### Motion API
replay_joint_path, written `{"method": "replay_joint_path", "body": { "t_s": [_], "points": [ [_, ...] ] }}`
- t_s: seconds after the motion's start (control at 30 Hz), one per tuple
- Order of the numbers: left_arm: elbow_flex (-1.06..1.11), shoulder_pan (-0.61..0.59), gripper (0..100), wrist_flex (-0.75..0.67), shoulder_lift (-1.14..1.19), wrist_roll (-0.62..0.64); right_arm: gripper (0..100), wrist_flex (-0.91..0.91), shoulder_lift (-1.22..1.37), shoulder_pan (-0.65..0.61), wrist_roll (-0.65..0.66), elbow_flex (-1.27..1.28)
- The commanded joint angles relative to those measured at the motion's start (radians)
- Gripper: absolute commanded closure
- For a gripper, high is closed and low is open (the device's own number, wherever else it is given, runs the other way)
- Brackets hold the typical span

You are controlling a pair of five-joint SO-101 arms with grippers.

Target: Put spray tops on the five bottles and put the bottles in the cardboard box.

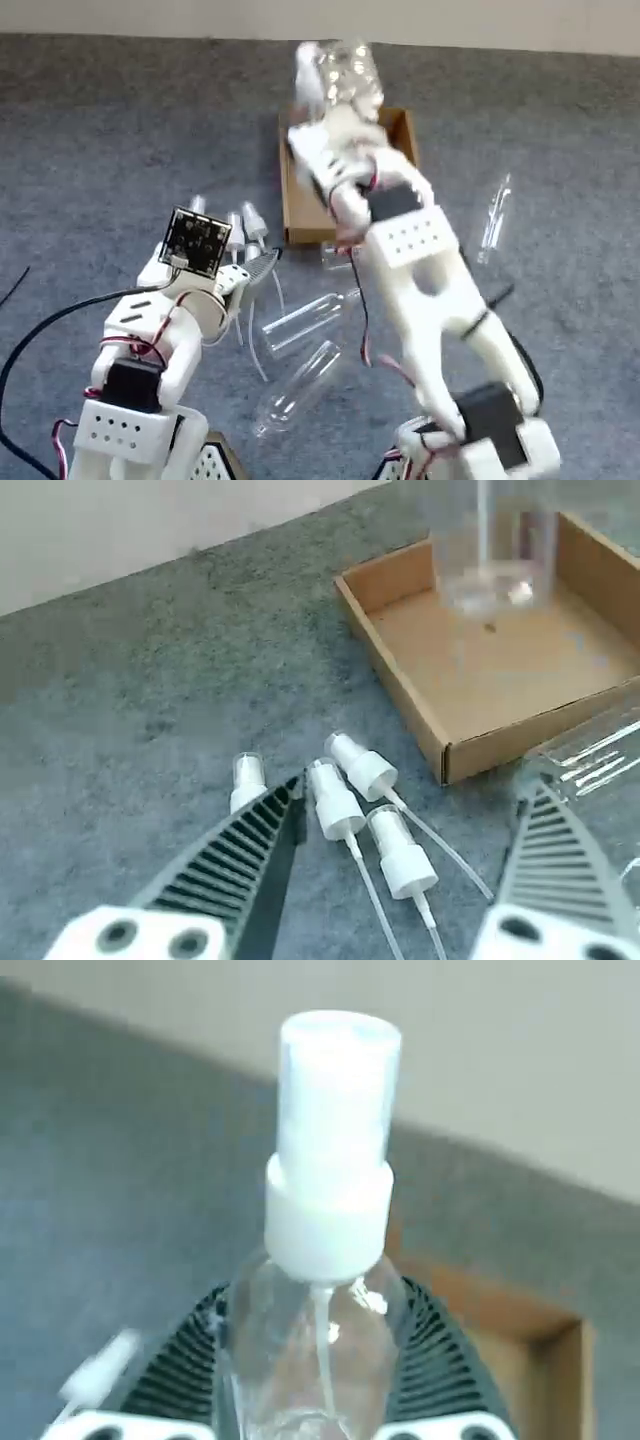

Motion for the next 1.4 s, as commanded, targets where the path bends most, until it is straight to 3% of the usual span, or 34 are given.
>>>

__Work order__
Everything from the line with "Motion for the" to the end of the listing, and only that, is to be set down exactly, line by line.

__Your response__
Motion for the next 1.4 s, as commanded, targets where the path bends most, until it is straight to 3% of the usual span, or 34 are given.
>>>

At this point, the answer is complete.